(Items from a data source)
______
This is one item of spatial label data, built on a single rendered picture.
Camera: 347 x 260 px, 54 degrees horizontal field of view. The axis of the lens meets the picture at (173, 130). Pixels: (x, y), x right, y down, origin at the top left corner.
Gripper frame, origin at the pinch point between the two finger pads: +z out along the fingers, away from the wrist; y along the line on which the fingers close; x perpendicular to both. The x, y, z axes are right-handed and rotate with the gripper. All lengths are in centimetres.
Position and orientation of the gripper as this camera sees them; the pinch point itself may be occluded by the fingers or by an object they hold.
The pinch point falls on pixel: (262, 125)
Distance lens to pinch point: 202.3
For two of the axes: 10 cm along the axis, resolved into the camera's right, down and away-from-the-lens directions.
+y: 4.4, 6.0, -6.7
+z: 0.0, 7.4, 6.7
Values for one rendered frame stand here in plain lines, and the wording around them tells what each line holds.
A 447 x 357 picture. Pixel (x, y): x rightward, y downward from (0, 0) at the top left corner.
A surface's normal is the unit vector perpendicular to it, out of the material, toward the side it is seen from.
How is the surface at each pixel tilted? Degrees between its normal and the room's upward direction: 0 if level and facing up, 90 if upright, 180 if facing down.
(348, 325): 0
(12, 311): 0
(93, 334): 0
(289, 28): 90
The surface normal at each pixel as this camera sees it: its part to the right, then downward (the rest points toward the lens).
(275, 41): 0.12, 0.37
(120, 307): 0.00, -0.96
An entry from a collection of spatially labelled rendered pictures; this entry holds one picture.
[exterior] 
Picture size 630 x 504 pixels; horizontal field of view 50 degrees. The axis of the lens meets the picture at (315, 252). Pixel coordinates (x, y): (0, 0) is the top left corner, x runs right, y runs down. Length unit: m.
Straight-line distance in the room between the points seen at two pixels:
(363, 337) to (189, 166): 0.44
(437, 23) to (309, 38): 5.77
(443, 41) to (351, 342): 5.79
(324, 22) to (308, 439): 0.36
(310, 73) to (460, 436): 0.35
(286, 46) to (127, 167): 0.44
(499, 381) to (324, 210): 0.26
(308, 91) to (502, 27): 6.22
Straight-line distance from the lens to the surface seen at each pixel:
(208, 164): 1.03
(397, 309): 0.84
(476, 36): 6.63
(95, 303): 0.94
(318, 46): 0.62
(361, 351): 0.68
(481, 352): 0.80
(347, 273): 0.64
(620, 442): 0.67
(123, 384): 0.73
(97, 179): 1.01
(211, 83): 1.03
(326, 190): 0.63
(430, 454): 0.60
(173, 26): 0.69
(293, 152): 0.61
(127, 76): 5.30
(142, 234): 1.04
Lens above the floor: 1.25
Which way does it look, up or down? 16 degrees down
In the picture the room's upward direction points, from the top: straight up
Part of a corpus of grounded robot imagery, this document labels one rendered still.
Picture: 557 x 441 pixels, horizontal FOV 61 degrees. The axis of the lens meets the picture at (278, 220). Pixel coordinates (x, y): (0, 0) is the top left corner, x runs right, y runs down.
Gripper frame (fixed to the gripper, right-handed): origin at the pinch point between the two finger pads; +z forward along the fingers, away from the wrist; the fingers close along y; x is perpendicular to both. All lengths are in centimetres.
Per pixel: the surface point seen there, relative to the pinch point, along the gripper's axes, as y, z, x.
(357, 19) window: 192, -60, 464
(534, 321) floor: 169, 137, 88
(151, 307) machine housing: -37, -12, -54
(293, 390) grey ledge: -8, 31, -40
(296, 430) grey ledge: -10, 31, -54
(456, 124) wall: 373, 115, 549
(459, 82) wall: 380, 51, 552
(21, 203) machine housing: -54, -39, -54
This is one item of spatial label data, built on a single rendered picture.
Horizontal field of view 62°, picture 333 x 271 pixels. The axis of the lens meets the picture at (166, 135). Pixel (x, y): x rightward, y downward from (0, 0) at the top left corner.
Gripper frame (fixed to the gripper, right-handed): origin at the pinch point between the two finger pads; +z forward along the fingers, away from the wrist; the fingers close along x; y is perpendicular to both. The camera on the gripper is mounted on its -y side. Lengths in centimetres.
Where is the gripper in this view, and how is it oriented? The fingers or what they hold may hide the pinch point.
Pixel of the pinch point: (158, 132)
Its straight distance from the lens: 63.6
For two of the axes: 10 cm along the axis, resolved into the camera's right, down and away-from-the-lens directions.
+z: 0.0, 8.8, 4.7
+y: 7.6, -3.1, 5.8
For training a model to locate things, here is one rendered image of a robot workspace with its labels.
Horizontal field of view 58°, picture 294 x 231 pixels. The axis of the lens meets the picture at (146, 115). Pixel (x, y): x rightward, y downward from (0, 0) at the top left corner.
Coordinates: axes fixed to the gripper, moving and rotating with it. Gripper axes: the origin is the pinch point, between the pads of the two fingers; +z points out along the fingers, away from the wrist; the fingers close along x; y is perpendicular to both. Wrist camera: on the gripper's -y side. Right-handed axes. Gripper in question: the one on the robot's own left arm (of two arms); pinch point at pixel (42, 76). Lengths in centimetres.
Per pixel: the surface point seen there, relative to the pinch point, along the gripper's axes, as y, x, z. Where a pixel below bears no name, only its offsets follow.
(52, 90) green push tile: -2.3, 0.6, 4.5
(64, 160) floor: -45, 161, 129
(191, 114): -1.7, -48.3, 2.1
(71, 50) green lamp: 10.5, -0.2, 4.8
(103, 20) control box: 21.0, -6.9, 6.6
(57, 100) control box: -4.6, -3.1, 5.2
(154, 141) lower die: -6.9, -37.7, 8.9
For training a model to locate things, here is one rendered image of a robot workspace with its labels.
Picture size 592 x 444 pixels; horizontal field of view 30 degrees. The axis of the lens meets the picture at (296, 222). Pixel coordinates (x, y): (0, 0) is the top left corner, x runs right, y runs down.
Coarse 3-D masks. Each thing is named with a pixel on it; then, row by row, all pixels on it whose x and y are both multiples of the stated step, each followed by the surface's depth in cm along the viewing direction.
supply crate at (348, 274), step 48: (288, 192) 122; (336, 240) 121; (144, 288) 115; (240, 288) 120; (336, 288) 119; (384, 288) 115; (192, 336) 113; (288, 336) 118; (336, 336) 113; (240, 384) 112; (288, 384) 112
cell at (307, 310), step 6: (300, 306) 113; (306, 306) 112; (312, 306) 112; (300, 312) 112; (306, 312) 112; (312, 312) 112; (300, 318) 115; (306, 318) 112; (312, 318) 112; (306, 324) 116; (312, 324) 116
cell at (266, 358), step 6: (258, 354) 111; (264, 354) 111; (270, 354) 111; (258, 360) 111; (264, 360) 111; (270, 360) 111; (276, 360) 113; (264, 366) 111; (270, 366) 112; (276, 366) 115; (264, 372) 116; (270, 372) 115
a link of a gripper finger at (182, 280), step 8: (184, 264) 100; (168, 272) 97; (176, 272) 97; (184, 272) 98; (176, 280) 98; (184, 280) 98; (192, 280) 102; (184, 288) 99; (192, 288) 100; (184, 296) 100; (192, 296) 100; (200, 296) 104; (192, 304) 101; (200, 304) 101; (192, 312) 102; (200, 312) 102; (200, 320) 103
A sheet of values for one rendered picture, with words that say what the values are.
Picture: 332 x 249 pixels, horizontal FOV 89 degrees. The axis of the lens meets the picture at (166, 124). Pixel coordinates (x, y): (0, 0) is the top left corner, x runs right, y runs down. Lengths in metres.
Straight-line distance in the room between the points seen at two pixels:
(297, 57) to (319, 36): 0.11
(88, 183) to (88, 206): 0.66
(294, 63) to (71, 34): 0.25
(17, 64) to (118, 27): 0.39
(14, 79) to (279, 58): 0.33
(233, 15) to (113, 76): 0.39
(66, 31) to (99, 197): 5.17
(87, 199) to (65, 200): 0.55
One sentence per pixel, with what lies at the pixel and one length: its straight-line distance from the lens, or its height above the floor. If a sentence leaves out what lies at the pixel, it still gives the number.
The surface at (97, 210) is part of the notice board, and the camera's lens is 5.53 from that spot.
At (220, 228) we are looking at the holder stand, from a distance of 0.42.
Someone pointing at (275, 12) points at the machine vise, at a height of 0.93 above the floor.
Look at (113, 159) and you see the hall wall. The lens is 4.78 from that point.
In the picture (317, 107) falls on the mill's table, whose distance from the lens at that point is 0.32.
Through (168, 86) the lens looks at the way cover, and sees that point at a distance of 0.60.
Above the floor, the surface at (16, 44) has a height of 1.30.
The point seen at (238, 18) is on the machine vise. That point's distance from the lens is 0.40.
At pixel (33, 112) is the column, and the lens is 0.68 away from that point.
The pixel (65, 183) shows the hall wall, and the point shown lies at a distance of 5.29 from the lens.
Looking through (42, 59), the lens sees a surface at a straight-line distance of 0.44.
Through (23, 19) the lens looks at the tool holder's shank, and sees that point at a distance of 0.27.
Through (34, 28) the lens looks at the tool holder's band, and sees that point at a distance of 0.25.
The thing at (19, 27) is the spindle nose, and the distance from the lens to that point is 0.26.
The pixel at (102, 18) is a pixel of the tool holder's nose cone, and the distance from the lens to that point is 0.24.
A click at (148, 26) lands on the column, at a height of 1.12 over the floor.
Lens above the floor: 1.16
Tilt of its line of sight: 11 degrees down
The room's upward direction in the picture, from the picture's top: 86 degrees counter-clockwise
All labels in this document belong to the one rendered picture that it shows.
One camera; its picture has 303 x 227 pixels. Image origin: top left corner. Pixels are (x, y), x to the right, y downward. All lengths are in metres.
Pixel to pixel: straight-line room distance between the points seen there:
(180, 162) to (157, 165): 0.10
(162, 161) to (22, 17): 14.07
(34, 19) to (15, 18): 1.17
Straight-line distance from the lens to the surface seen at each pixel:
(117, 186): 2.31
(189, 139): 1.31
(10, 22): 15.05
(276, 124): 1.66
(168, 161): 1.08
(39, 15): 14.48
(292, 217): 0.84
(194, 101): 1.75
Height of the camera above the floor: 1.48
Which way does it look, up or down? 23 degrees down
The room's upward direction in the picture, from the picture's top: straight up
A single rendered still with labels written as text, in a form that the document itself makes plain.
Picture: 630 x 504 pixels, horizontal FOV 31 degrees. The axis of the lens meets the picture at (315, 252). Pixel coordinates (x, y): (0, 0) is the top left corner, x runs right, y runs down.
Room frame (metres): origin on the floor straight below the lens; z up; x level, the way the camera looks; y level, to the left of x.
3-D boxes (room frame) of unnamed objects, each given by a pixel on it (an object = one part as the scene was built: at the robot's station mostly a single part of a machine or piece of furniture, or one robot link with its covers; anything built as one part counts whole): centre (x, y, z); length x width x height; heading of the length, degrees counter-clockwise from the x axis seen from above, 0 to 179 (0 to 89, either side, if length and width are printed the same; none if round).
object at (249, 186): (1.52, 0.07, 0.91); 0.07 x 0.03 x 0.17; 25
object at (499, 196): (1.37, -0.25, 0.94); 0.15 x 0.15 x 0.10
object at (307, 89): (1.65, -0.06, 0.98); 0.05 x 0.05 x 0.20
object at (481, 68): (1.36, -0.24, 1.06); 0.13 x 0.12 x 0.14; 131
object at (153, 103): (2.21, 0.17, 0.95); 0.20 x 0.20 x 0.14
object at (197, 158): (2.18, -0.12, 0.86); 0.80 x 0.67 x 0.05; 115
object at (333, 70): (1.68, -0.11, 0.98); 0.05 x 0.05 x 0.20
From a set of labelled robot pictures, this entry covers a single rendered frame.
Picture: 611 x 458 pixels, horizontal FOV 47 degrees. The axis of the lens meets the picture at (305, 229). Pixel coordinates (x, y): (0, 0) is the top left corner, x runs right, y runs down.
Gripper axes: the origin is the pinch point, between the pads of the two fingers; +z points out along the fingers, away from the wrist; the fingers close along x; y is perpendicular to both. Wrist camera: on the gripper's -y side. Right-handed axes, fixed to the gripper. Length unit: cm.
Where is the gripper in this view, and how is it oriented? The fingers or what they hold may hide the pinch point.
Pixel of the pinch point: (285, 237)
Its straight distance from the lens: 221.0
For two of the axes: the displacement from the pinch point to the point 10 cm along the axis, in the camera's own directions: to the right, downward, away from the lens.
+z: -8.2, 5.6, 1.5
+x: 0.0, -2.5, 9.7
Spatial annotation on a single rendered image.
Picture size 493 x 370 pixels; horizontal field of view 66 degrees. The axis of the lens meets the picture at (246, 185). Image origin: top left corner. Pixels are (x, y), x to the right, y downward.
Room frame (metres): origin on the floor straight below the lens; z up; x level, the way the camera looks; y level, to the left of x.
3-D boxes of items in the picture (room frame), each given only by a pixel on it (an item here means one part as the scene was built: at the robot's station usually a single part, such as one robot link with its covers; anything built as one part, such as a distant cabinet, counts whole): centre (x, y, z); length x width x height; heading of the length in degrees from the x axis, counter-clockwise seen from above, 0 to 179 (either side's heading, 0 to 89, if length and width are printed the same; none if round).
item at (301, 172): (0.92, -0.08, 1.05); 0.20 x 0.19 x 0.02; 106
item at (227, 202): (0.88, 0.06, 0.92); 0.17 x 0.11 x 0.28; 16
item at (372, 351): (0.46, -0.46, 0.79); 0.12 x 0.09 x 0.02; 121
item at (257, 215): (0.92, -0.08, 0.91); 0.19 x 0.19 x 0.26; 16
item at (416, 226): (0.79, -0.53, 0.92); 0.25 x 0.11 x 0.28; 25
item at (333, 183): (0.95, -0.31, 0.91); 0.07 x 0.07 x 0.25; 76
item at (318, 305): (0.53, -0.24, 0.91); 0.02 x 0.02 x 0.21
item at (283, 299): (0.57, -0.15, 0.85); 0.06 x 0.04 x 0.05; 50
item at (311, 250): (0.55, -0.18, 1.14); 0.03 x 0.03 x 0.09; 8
______
Task statement:
Across the records above, show each line containing the word "sees".

Result of the task:
Position and orientation of the gripper as this camera sees them; the pinch point itself may be occluded by the fingers or by an object they hold.
The surface normal at each pixel as this camera sees it: its part to the right, then downward (the rest points toward the lens).
Through (168, 86) the lens looks at the way cover, and sees that point at a distance of 0.60.
Looking through (42, 59), the lens sees a surface at a straight-line distance of 0.44.
Through (23, 19) the lens looks at the tool holder's shank, and sees that point at a distance of 0.27.
Through (34, 28) the lens looks at the tool holder's band, and sees that point at a distance of 0.25.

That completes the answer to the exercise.